Какой-то старик зашел в туалет и скрылся в кабинке. Вскоре он вышел; мы внимательно послушали, как журчит вода в бачке унитаза. "Но если собираешься сидеть в кабинке действительно долго, — сказал мой друг, — то необходимо запастись вот этим". Он достал из кармана ватный тампон и пузырек с растворителем. "Чего только не пишут на стенах туалета, — объяснил он, лозунги всякие, высказывания. Многие — явно контрреволюционного содержания. Храмы — это, пожалуй, единственное место, где можно выражать протест против режима, против коллективизации, чисток и зарубежной политики Партии и даже против культа личности нашего всесильного вождя". "Понимаешь, — продолжал он, — если я просижу в кабинке дольше обычного, меня могут обвинить в том, что я и есть автор всех этих еретических надписей. Поэтому я начинаю с того, что смываю их со стен. Если милиционер или стукач спросят меня, что я там так долго делал, я всегда смогу отделаться каким-нибудь невинным и убедительным объяснением. В конце концов, какой-то философ однажды написал: "Сотворение богов и храмов — нелегкое дело, для этого потребен могучий интеллект". Стоит немножко поработать ваткой, чтобы обзавестись собственным храмом, верно?"

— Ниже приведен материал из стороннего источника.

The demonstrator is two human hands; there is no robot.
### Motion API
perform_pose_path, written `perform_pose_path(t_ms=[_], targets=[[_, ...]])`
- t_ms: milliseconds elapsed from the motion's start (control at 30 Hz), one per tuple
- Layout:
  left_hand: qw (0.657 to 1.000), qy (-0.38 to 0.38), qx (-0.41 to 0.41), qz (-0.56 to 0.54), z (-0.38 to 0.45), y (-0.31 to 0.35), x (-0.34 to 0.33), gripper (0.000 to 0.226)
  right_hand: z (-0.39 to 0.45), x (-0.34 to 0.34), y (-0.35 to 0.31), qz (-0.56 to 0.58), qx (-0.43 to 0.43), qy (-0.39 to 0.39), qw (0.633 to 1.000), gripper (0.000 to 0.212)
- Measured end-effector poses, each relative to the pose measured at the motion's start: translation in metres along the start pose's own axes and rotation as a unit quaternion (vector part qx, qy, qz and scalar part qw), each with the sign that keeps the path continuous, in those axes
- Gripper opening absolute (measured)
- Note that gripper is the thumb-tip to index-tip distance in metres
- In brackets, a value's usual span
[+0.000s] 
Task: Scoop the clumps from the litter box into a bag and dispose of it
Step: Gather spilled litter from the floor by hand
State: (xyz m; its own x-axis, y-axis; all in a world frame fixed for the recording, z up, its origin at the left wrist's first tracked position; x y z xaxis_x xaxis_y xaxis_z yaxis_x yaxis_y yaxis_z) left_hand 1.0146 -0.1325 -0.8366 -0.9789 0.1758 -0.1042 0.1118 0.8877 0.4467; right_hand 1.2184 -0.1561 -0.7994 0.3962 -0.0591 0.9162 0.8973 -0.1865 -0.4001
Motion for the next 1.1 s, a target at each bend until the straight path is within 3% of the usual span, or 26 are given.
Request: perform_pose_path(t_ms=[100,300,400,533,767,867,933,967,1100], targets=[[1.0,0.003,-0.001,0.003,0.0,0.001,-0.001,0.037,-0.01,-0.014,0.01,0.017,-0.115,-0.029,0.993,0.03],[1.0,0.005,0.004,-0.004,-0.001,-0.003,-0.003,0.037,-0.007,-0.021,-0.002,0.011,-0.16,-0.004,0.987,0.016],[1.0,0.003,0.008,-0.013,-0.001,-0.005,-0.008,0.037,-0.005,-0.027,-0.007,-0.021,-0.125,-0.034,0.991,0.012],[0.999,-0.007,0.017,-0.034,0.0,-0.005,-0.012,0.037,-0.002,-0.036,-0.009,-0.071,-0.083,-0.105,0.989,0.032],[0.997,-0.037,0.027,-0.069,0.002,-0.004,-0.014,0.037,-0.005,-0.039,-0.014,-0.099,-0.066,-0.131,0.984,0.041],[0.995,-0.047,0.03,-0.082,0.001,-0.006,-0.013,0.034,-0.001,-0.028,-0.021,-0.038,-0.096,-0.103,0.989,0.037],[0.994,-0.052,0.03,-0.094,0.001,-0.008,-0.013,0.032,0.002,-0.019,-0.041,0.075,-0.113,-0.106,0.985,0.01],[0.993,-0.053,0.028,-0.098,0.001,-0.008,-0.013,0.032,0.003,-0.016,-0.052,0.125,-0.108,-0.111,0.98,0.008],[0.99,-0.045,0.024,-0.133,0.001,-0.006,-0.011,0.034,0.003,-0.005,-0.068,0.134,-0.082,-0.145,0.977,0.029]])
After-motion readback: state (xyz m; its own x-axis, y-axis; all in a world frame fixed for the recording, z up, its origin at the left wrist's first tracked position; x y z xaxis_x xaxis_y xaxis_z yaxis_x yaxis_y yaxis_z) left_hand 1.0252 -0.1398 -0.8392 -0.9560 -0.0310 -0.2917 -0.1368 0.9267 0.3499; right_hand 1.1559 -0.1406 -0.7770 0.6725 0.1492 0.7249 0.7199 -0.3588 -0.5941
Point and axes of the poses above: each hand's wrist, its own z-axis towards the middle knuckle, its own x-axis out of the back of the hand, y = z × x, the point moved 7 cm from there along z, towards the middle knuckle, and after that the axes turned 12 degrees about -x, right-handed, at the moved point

Несмотря на свою болезненную чувствительность, Философ исправно посещал все митинги и семинары. Помню, как-то раз профессор спросил его мнение по поводу одной недавно провозглашенной Партией политической доктрины. Мой друг встал, бледный и потный, и, изо всех сил стараясь сохранить невозмутимый вид, сказал, что некоторые аспекты этой доктрины, как ему представляется, идеально соответствуют репрессивным задачам тоталитарного государства и поэтому противоречат гуманистическим ценностям. Воцарилось молчание. Не сказав ни слова, профессор жестом велел ему сесть. В аудитории послышался шум: присутствовавшие члены Партии встали и демонстративно покинули помещение. Всем стало ясно, что Философ обречен.

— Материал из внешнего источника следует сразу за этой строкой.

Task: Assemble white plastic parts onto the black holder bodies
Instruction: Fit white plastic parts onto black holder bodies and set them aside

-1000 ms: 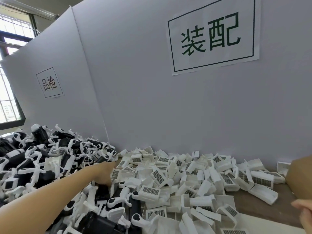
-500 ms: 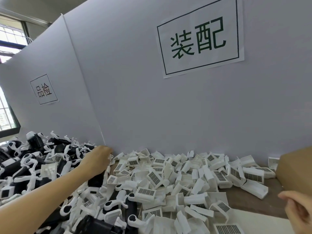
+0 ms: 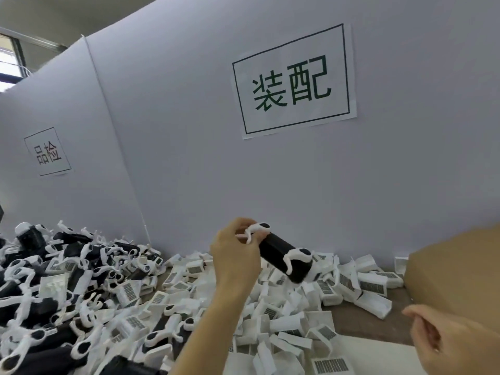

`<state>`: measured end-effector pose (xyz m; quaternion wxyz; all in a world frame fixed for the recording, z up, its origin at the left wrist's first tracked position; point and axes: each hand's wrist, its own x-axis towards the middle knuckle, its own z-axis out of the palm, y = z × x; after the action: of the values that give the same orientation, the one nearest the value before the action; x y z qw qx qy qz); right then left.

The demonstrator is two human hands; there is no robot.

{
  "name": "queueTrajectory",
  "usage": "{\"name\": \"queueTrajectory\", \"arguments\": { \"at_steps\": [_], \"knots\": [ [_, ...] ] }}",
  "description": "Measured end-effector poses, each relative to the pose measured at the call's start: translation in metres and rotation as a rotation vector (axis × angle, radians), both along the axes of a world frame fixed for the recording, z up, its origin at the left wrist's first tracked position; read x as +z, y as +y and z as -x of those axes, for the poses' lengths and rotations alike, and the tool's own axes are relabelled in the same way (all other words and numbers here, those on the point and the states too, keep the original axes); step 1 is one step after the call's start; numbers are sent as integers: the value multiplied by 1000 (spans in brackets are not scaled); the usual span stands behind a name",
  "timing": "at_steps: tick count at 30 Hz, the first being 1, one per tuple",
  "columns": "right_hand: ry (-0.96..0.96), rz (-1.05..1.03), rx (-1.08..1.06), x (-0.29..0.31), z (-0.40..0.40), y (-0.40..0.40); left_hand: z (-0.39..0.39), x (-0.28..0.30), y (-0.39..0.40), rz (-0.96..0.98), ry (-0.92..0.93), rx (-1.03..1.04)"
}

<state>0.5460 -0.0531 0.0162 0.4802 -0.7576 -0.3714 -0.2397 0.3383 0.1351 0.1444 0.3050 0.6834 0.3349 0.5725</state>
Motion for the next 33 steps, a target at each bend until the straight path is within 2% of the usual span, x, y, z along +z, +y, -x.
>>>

Мы доучились вместе до конца семестра, после чего я потерял Философа из виду. Его исключили из университета за антиобщественное поведение. Один из университетских чиновников позднее сообщил мне, что Философа больше нет в живых. Хихикая, он живописал мне гнусные подробности самоубийства, совершенного моим другом в кабинке общественного туалета. В ответ я промолчал.